#### YOUR OBJECTIVE
Filter the entries for lines with the word "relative".

#### DATA PROVIDED
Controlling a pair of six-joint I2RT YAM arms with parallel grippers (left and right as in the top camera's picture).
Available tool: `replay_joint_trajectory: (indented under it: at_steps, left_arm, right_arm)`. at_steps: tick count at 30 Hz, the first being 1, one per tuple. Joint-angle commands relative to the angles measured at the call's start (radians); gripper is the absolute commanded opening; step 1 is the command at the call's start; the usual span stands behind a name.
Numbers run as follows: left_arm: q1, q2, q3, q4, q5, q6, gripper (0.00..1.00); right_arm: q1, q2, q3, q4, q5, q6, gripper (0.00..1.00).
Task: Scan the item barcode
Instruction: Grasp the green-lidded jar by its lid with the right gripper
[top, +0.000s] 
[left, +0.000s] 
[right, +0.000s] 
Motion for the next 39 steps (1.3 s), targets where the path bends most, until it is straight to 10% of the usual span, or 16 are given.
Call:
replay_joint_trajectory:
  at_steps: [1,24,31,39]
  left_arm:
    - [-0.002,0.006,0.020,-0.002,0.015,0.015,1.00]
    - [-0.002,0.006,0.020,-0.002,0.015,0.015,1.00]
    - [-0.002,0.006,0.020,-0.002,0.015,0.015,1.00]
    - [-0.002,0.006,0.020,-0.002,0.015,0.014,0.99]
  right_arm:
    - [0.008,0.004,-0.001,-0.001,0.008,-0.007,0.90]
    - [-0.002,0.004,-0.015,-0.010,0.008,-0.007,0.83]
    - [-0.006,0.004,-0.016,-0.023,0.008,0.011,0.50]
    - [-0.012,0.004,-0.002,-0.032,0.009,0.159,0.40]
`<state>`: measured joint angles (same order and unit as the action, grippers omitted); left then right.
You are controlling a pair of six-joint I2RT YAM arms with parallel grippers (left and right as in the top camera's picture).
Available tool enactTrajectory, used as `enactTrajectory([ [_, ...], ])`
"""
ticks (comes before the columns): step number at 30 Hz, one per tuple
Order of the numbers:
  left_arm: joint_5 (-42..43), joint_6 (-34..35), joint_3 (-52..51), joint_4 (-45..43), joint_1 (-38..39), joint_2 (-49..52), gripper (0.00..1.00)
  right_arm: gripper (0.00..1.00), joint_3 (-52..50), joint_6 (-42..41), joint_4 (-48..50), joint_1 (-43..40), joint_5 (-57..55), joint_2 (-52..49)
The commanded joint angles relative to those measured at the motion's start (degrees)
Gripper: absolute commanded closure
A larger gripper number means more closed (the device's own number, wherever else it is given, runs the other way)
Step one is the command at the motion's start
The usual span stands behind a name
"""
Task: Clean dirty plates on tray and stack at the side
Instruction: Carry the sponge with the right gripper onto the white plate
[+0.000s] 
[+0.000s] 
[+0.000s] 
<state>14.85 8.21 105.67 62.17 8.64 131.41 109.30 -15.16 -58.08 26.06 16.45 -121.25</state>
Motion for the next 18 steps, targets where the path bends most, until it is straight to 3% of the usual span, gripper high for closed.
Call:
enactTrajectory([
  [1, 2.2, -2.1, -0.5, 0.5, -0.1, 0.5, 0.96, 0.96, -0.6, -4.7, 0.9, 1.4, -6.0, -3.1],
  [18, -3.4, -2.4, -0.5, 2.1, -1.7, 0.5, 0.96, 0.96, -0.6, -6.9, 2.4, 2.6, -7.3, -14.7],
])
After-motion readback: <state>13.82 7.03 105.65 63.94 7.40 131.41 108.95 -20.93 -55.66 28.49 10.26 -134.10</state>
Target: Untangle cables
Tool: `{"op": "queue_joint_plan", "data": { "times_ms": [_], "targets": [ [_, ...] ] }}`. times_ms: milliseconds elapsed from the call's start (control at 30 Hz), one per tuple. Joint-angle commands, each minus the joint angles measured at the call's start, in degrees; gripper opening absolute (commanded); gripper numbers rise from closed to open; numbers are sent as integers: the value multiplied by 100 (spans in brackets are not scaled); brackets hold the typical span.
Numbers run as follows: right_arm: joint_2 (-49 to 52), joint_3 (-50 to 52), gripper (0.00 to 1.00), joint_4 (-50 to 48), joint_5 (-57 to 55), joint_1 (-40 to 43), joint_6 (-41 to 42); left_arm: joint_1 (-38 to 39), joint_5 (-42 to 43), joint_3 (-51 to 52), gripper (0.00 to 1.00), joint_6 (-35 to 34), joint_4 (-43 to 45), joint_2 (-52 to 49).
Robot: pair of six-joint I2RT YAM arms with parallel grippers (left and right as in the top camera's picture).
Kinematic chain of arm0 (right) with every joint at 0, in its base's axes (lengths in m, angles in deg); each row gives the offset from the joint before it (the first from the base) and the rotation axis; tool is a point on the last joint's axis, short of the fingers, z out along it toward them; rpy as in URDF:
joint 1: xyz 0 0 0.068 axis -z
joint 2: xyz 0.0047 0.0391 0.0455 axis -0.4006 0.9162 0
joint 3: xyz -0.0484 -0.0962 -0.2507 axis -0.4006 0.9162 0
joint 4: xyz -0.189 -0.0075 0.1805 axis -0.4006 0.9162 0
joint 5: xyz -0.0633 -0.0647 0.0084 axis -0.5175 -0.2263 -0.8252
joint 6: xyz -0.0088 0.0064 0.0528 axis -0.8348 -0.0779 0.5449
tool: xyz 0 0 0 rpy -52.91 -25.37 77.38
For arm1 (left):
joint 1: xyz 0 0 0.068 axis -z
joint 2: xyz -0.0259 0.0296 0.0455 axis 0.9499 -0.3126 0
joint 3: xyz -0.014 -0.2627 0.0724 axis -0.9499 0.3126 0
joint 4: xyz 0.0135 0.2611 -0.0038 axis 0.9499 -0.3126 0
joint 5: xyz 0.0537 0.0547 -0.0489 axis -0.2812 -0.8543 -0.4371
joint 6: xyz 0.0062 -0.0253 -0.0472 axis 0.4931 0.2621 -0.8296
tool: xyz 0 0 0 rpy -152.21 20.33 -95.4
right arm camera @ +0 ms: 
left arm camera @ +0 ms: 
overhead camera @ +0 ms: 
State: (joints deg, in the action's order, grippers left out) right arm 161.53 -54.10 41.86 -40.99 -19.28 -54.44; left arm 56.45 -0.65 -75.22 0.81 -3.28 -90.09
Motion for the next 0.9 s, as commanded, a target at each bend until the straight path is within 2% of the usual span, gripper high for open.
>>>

#### RESULT BELOW
Available tool: `replay_joint_trajectory: (indented under it: at_steps, left_arm, right_arm)`. at_steps: tick count at 30 Hz, the first being 1, one per tuple. Joint-angle commands relative to the angles measured at the call's start (radians); gripper is the absolute commanded opening; step 1 is the command at the call's start; the usual span stands behind a name.
The commanded joint angles relative to those measured at the motion's start (degrees)

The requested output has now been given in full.